Long story short: we paid 10 bucks, got a neat little pin that marked us “paying visitors” and went in.

In a moment of selfprofessed genius, most likely generated by copious amounts of booze and severe delusions of logistic grandeur, some asshat thought it would be a good idea to dig up an entire Egyptian temple, slap a little sticker on it that reads “MINE”, and transport the whole fucking thing to the States. I have to say, I couldn’t agree more. If I had the money, I would claim all kinds of ancient cultural shit from all over the world and transport it to my backyard, starting with the Eiffel Tower. That oughta teach those damn Frenchies…

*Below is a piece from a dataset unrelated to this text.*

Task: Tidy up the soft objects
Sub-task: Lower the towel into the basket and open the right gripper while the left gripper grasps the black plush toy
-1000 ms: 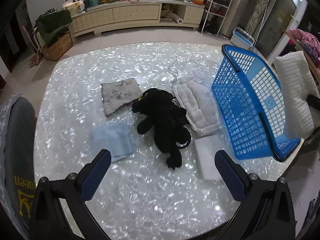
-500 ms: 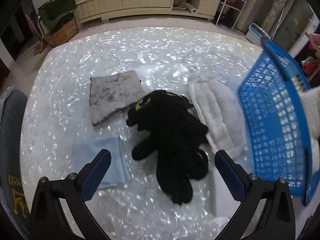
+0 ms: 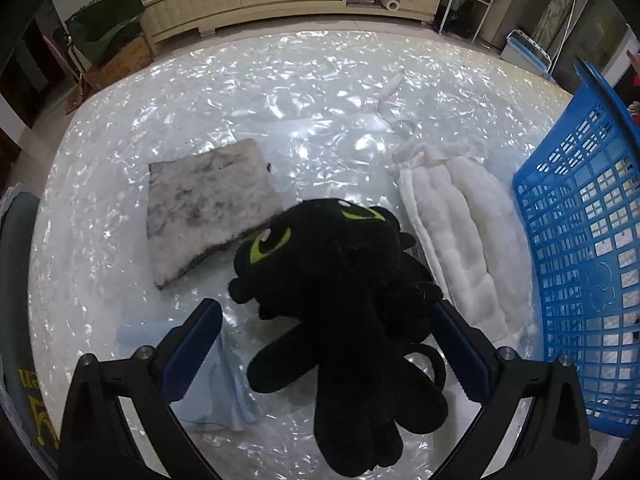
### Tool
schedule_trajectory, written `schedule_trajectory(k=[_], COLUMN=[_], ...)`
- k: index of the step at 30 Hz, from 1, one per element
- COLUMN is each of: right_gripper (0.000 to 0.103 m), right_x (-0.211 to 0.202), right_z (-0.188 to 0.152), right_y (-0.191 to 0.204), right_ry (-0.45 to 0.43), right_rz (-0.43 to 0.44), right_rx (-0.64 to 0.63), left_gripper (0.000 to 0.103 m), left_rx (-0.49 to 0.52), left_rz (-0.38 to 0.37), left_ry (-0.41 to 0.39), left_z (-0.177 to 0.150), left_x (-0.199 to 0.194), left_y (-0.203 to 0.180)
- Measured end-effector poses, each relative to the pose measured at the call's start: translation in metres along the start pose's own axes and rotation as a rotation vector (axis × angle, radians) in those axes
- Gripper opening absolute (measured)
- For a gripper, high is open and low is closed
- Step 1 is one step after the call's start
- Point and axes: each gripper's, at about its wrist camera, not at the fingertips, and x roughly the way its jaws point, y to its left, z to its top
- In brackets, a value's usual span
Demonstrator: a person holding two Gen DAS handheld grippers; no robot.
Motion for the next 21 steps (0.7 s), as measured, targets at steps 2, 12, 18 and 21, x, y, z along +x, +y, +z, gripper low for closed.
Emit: schedule_trajectory(k=[2, 12, 18, 21], right_gripper=[0.014, 0.019, 0.032, 0.045], right_x=[0.002, 0.006, 0.003, -0.003], right_z=[-0.001, -0.002, -0.003, -0.003], right_y=[0.002, 0.007, 0.015, 0.022], right_ry=[0.012, 0.04, 0.044, 0.031], right_rz=[0.001, -0.036, -0.073, -0.1], right_rx=[0.0, -0.004, 0.002, -0.001], left_gripper=[0.093, 0.059, 0.054, 0.053], left_rx=[0.004, 0.04, 0.052, 0.055], left_rz=[-0.013, -0.035, -0.046, -0.056], left_ry=[0.013, 0.034, 0.035, 0.03], left_z=[0.0, -0.004, -0.01, -0.016], left_x=[0.004, 0.013, 0.009, 0.002], left_y=[-0.001, -0.007, -0.004, 0.003])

Anyway, what’s more important is that while I sympathise with the concept of transporting other people’s shit into your own museum, I do NOT get why that would make you want to throw your pocket change into the pond surrounding it, as illustrated below:

How does this work exactly? “Oh look kids! It’s an ancient Egyptian temple! Here’s 5 cents, make a wish and maybe Horus’ll give you that fire truck you wanted for Christmas”. What the fuck is Horus going to do with some tens of dollars in small change?! Or maybe I’m missing the point entirely, and some people just enjoy throwing money into shallow water, at the same time showing the world they have absolutely NO clue as to the workings of luck in general and imaginary deities’ influence on it in specific.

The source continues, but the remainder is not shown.